Start of Block
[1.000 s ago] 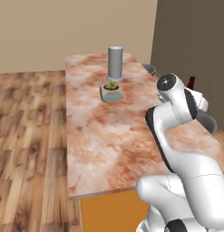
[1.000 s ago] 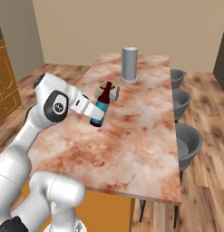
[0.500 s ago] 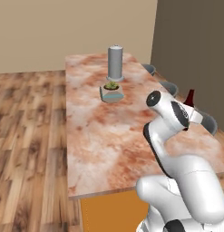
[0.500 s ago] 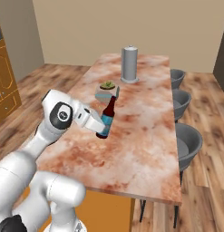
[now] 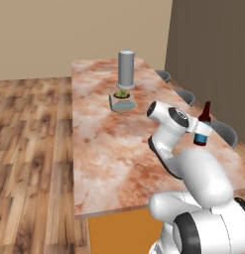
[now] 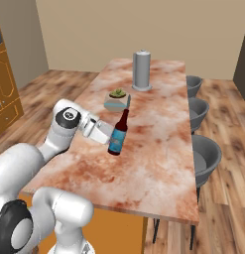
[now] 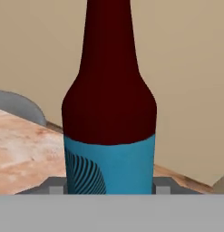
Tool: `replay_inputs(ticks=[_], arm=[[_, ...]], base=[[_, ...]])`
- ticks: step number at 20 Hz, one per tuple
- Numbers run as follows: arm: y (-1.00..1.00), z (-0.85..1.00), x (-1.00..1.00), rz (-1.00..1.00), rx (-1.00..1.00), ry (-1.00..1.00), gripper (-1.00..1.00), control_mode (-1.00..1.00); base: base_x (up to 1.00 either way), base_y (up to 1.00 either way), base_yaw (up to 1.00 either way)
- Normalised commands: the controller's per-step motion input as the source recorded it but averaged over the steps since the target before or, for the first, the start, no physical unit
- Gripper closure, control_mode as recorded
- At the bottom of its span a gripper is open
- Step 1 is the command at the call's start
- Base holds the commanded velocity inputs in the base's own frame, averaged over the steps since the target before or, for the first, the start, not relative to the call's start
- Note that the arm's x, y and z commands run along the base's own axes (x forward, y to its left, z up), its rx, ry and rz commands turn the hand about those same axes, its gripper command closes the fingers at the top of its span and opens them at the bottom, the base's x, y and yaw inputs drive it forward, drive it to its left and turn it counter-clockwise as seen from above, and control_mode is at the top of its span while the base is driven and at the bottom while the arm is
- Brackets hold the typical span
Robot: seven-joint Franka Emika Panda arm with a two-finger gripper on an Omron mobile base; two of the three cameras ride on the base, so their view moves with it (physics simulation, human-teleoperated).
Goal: Get the candle and the beer from the cabinet and move them to the dining counter.
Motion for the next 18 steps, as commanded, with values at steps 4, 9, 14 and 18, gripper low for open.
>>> replay_inputs(ticks=[4, 9, 14, 18], arm=[[0.02, -0.17, -0.01, -0.28, -0.2, -0.14, 1.0, -1.0], [-0.05, -0.05, 0.0, -0.3, -0.14, -0.05, 1.0, -1.0], [0.0, 0.0, -0.01, -0.32, -0.11, 0.01, 1.0, -1.0], [0.09, -0.02, -0.11, -0.28, -0.09, -0.01, 1.0, -1.0]], base=[[0.0, 0.0, 0.0], [0.0, 0.0, 0.0], [0.0, 0.0, 0.0], [0.0, 0.0, 0.0]])
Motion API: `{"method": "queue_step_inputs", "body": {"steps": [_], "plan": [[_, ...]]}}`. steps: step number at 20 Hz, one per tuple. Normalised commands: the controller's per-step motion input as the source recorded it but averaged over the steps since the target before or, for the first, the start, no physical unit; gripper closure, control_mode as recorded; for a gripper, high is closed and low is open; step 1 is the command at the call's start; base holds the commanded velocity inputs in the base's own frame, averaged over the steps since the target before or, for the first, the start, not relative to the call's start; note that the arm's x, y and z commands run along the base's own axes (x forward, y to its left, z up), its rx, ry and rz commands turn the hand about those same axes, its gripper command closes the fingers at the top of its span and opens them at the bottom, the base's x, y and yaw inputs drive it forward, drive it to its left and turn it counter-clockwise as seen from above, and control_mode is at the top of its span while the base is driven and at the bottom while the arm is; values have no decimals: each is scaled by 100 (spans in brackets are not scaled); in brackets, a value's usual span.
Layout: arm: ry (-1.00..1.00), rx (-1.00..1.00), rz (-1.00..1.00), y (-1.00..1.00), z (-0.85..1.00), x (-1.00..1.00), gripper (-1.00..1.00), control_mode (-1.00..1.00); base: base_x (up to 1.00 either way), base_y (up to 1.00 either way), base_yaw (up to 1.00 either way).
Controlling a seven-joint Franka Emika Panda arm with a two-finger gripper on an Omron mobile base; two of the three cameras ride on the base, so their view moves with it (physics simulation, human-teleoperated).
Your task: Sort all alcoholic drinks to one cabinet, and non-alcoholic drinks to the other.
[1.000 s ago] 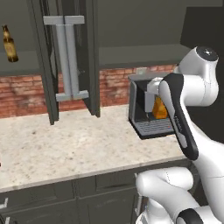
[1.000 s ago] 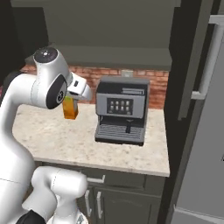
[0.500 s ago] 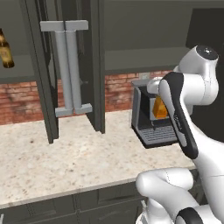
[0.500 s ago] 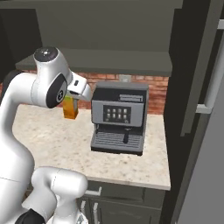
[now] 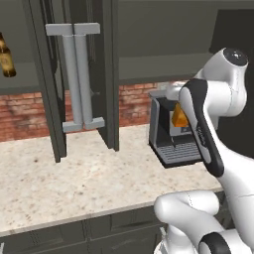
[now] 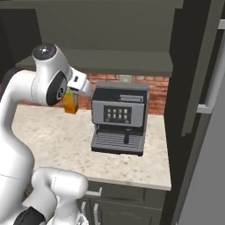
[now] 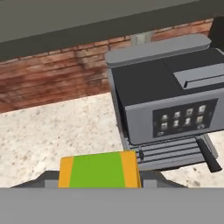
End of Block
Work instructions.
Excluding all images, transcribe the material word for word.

Task solution.
[1.000 s ago] 
[1.000 s ago] 
[0.500 s ago] 
[0.500 s ago] 
[now] 
[now] 
[now] 
Tool: `replay_inputs(ticks=[_], arm=[[_, ...]], base=[[_, ...]])`
- ticks: step number at 20 Hz, one per tuple
- Numbers run as follows: arm: y (-1.00..1.00), z (-0.85..1.00), x (-1.00..1.00), rz (-1.00..1.00), rx (-1.00..1.00), ry (-1.00..1.00), gripper (-1.00..1.00), control_mode (-1.00..1.00); base: base_x (up to 1.00 either way), base_y (up to 1.00 either way), base_yaw (up to 1.00 either way)
- Normalised commands: the controller's per-step motion input as the source recorded it but averaged over the steps since the target before or, for the first, the start, no physical unit
- Gripper closure, control_mode as recorded
- At the bottom of its span a gripper is open
- Step 1 is the command at the call's start
- Base holds the commanded velocity inputs in the base's own frame, averaged over the steps since the target before or, for the first, the start, not relative to the call's start
- Note that the arm's x, y and z commands run along the base's own axes (x forward, y to its left, z up), its rx, ry and rz commands turn the hand about those same axes, its gripper command closes the fingers at the top of its span and opens them at the bottom, the base's x, y and yaw inputs drive it forward, drive it to its left and turn it counter-clockwise as seen from above, and control_mode is at the top of its span while the base is driven and at the bottom while the arm is
- Brackets hold the typical span
Robot: seven-joint Franka Emika Panda arm with a two-finger gripper on an Omron mobile base; two of the three cameras ride on the base, so their view moves with it (physics simulation, human-teleoperated).
Goal: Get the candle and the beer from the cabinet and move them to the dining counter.
Motion for the next 18 steps, as commanded, with values at steps 4, 9, 14 and 18, gripper low for open.
>>> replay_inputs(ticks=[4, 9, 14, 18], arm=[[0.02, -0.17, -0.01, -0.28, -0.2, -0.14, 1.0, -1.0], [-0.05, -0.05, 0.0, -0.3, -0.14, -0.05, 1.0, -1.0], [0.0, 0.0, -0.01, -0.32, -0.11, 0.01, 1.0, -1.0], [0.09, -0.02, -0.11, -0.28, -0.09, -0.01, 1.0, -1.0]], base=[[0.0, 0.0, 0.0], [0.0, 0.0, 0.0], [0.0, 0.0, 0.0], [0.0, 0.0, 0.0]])
Motion API: `{"method": "queue_step_inputs", "body": {"steps": [_], "plan": [[_, ...]]}}`. steps: step number at 20 Hz, one per tuple. Normalised commands: the controller's per-step motion input as the source recorded it but averaged over the steps since the target before or, for the first, the start, no physical unit; gripper closure, control_mode as recorded; for a gripper, high is closed and low is open; step 1 is the command at the call's start; base holds the commanded velocity inputs in the base's own frame, averaged over the steps since the target before or, for the first, the start, not relative to the call's start; note that the arm's x, y and z commands run along the base's own axes (x forward, y to its left, z up), its rx, ry and rz commands turn the hand about those same axes, its gripper command closes the fingers at the top of its span and opens them at the bottom, the base's x, y and yaw inputs drive it forward, drive it to its left and turn it counter-clockwise as seen from above, and control_mode is at the top of its span while the base is driven and at the bottom while the arm is; values have no decimals: each is scaled by 100 (spans in brackets are not scaled); in brackets, a value's usual span.
Layout: arm: ry (-1.00..1.00), rx (-1.00..1.00), rz (-1.00..1.00), y (-1.00..1.00), z (-0.85..1.00), x (-1.00..1.00), gripper (-1.00..1.00), control_mode (-1.00..1.00); base: base_x (up to 1.00 either way), base_y (up to 1.00 either way), base_yaw (up to 1.00 either way).
Controlling a seven-joint Franka Emika Panda arm with a two-finger gripper on an Omron mobile base; two of the three cameras ride on the base, so their view moves with it (physics simulation, human-teleoperated).
Your task: Sort all alcoholic drinks to one cabinet, and non-alcoholic drinks to the other.
[1.000 s ago] 
[1.000 s ago] 
[0.500 s ago] 
[0.500 s ago] 
[now] 
[now] 
[now] 

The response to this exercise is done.